Welche Rolle spielt der Angst-Faktor in diesem Land, wenn es um Wahlen und Protest geht?
Sannikau: Er ist da – aber es verschwindet. Als wir begonnen haben, Unterschriften für unsere Registrierung zu sammeln hat das sehr langsam angefangen. Am Ende haben die Leute Schlange gestanden, um ihre Unterschrift abzugeben. Die Menschen erinnern sich an die frühen 90er Jahre. Das war die kurze Zeit, als Lukaschenko noch nicht an der Macht war und sich alles zu verändern schien.

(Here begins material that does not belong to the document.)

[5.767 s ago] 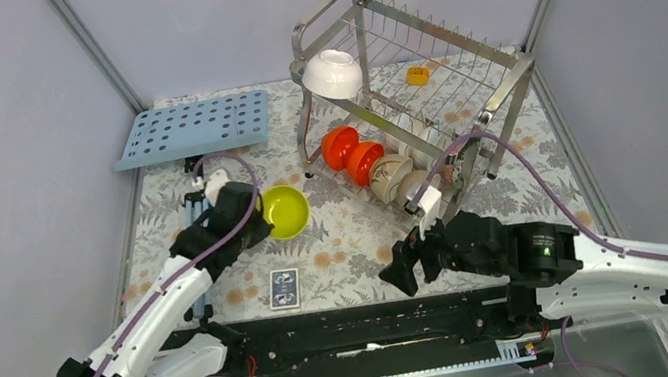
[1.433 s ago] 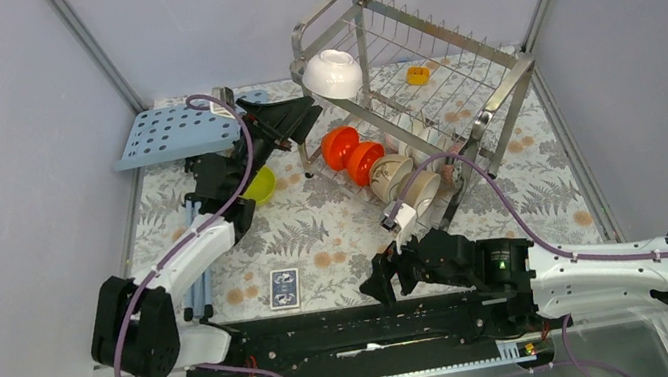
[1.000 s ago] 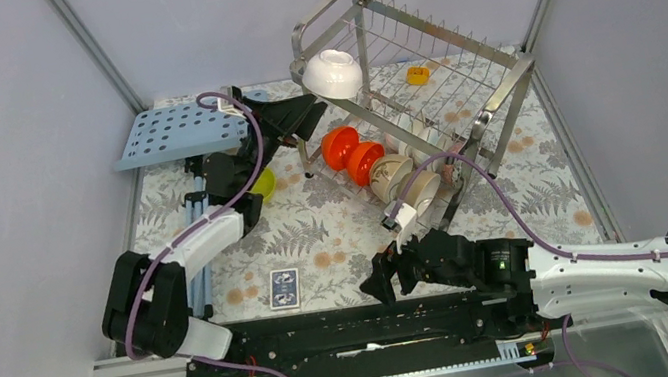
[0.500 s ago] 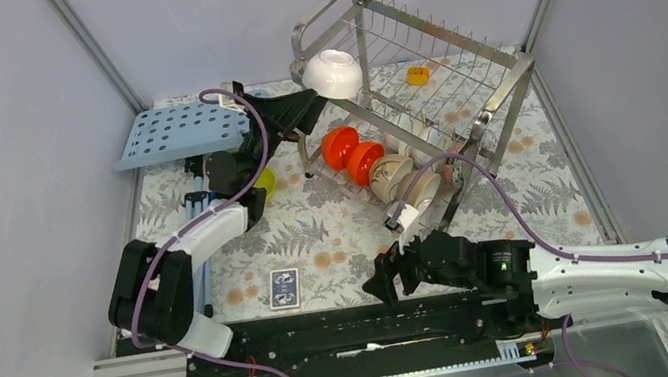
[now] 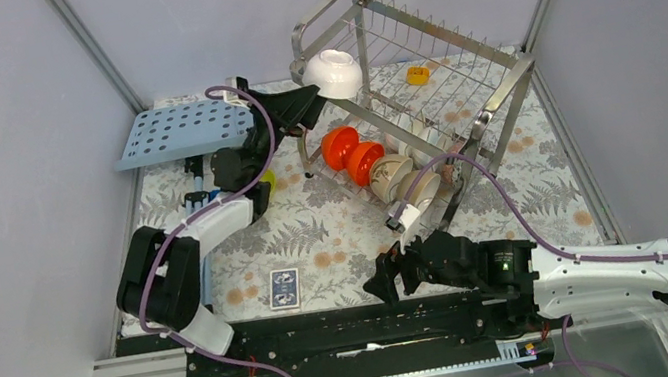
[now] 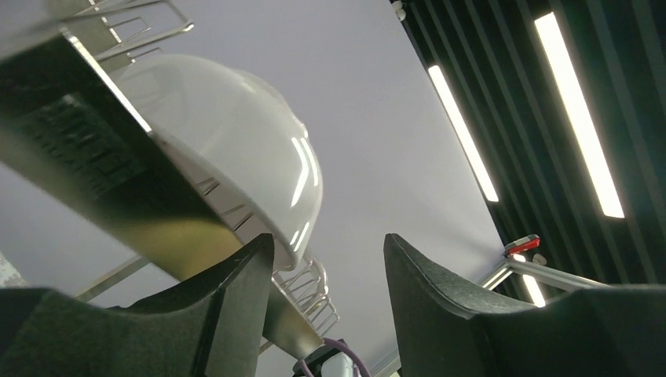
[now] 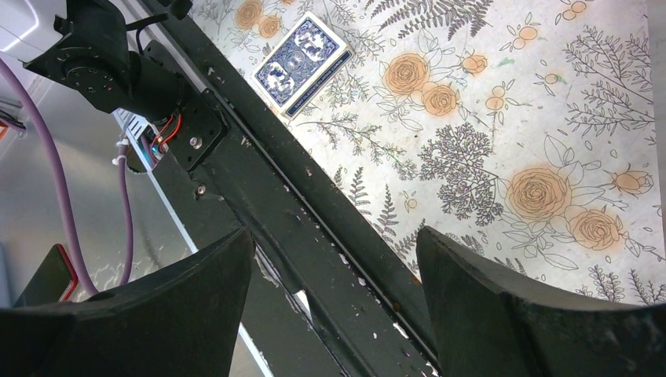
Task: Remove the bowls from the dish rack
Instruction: Pick up the bowl from the dish rack.
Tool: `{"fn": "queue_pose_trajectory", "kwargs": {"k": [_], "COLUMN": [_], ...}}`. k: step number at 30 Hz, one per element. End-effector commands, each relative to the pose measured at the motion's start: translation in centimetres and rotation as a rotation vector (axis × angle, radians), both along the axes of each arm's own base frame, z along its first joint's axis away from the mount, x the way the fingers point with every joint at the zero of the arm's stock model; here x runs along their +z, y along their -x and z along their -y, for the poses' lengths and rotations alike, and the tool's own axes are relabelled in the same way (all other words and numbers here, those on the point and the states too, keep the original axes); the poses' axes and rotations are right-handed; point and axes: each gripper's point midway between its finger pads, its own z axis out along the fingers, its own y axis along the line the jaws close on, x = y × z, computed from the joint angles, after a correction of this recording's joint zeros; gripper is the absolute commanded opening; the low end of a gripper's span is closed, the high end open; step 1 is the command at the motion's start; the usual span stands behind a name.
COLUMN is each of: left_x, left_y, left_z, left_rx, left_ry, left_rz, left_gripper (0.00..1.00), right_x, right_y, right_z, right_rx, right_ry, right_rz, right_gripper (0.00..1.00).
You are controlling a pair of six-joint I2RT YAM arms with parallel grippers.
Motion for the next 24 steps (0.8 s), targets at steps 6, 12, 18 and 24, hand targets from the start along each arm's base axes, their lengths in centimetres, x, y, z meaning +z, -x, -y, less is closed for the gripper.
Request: {"fn": "queue_pose_trajectory", "kwargs": {"k": [6,12,18,24], "left_x": [4.1,4.1,3.9,4.2], "left_y": [2.1,1.9,1.5,1.6], "left_z": [-0.2,0.2,0.6,0.9], "left_rx": [-0.025,-0.035,-0.036,-0.040], "left_ry": [0.081,0.083,0.088,0.102], "left_rz": [0.163,0.159,0.154,0.171], "left_gripper": [0.54,0.52,0.49,0.44], "right_x": [0.6,0.7,0.7,0.5], "right_y": [-0.4,-0.3,-0.3,-0.2], "right_z": [0.2,0.2,0.4,0.3], "right_rx": [-0.028,-0.030,-0.035,-0.033], "right_ry": [-0.023,-0.029,-0.029,-0.030], "right_rz": [0.012,0.010,0.009,0.000], "right_gripper": [0.82,0.81,0.81,0.81]}}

Aber was denken Sie, würde der amtierende Präsident eine Wahlniederlage eingestehen und das Amt räumen?
Sannikau: Das würde er nie machen. Diktatoren erlauben es den Menschen nicht, ihre Führer selbst zu wählen. Nur die Weißrussen selbst können eine Veränderung des Systems bewerkstelligen. Da gibt es nur die Macht der Straße, sonst nichts.

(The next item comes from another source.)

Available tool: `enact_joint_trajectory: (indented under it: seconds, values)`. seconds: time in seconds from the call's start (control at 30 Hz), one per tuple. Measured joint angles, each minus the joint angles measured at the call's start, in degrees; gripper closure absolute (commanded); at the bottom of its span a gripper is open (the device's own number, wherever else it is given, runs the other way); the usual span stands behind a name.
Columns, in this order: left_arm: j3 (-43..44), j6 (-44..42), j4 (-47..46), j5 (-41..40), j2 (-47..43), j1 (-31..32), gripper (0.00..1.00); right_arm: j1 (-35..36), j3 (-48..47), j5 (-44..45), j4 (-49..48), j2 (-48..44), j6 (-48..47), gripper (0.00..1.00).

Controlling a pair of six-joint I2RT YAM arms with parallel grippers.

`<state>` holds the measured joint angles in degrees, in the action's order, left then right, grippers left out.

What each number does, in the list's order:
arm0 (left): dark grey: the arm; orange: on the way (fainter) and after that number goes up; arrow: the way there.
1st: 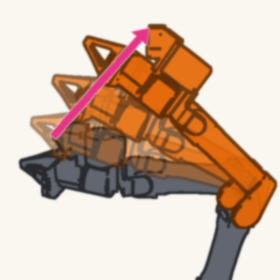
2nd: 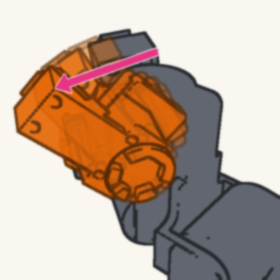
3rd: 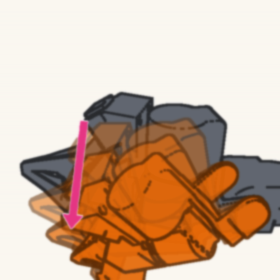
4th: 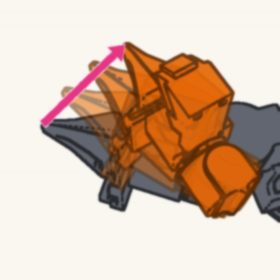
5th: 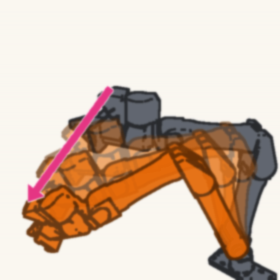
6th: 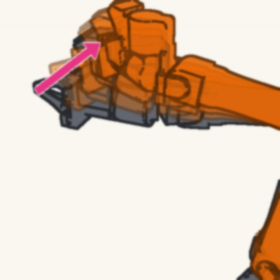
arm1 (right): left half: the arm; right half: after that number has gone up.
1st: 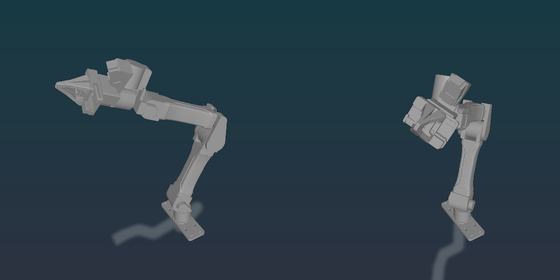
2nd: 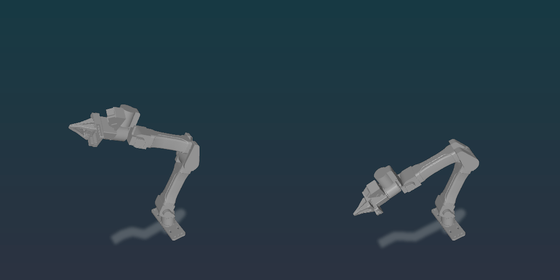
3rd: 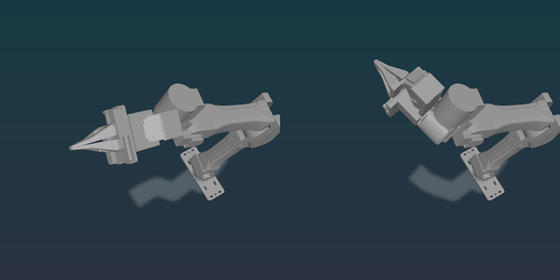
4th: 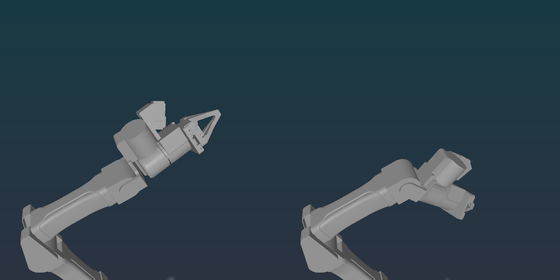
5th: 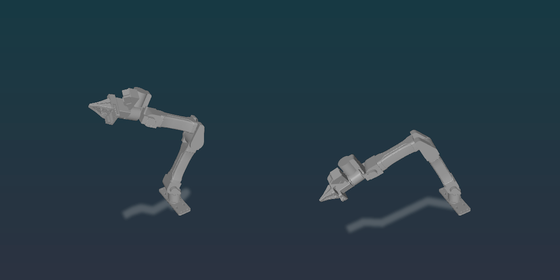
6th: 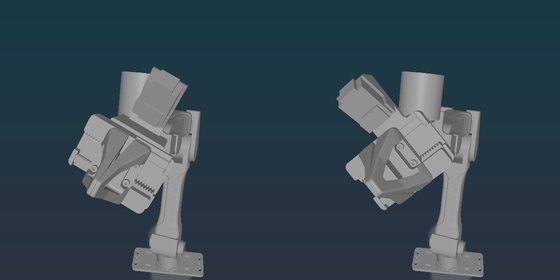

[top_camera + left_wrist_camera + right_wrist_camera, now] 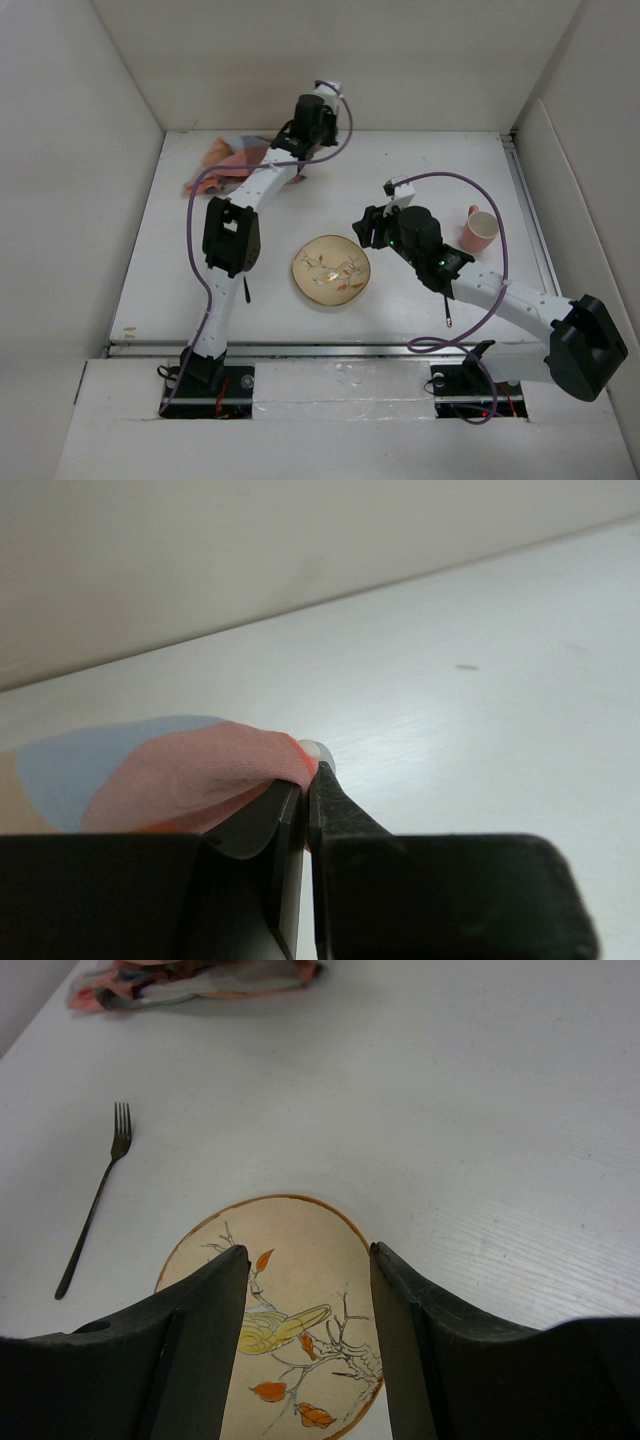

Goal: Set the dinner table for one person

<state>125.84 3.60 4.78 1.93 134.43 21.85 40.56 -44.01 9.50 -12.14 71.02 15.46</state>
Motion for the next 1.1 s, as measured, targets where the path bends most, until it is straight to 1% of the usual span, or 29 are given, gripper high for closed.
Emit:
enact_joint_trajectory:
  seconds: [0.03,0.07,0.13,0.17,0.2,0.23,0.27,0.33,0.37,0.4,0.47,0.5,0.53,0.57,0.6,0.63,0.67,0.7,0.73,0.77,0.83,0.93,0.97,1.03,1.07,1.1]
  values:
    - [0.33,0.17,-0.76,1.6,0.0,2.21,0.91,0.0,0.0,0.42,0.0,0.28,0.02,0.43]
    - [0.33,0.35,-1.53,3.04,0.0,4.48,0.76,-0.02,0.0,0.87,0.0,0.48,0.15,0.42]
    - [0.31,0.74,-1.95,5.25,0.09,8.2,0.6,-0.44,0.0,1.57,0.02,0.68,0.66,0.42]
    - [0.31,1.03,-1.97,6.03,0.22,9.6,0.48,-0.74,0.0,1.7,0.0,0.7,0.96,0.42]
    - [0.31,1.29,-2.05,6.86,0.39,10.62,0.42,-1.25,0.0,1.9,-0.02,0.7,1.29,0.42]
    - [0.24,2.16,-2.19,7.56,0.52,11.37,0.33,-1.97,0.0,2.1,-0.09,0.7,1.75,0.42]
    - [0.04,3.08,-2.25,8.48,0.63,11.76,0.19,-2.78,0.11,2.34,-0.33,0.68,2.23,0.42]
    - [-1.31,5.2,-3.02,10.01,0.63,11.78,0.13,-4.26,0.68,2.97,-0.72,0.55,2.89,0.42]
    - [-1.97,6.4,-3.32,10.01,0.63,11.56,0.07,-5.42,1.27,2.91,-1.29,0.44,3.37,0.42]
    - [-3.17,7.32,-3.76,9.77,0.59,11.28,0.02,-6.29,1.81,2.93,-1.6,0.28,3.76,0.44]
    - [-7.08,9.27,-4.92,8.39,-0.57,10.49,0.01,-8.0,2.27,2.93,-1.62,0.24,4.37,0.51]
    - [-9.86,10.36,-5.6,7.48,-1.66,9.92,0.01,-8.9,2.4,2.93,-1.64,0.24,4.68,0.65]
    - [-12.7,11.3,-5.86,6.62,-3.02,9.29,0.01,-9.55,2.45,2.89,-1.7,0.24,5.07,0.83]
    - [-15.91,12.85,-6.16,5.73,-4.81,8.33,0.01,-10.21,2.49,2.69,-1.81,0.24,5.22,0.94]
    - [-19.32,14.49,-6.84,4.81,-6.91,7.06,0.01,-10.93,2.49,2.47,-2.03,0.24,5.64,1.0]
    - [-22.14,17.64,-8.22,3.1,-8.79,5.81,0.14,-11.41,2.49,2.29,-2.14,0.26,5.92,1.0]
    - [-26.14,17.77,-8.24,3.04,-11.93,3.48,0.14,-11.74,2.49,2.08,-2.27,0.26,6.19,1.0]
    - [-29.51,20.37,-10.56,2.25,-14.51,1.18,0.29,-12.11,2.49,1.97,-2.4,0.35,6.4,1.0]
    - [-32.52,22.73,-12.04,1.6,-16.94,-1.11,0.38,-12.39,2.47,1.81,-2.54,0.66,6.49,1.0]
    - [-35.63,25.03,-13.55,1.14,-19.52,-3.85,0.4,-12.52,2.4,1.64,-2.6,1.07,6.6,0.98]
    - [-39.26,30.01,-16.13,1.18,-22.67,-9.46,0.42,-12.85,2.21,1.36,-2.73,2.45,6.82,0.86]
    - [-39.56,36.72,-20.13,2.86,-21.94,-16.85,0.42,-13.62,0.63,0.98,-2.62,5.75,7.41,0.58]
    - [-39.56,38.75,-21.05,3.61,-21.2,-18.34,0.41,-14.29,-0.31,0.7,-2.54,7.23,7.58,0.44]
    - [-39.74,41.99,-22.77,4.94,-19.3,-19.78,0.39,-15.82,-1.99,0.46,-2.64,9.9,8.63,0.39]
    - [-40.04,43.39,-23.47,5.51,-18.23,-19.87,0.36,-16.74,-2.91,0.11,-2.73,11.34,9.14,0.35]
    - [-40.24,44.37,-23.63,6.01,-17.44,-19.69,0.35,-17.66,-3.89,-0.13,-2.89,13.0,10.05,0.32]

Und ein gewisses Potenzial, Straßenproteste gewaltsam niederzuschlagen.
Sannikau: Das existiert, natürlich. Menschen sind verschwunden, Journalisten wurden ermordet – was nachher als Selbstmord dargestellt wurde.
Was kann die internationale Gemeinschaft tun, um etwas an der Lage zu verändern?
Sannikau: Was wir erwarten, ist eine starke Unterstützung der Opposition. Was wir sehen ist etwas anderes. Da spielen Lobbys und wirtschaftliche Interessen eine zu große Rolle im Umgang des Westens.
Auf der anderen Seite scheint Russland seine Position gegenüber Lukaschenko zu überdenken. Die Unterstützung der letzten Jahre ist geschwunden, Russland macht Druck mit Medienkampagnen und droht mit höheren Energiekosten.
Sannikau: Was Russland sagt, ist, dass Lukaschenko korrupt ist und Oppositionelle auf dem Gewissen hat. Ich denke, dass die Russen ihn nicht mehr unterstützen werden. Es werden höhere Gaspreise kommen, die Schulden bei Russland sind hoch. Wir können sie nicht zahlen. Moskau möchte Lukaschenko loswerden, er wird nicht mehr als Partner angesehen.
Lukaschenko beschuldigt Sie, als Oppositionskandidat würden Sie auf illegale Weise von russischer Seite gesponsert.
Sannikau: Nein, das werde ich nicht. Lukaschenko wird von Russland gesponsert.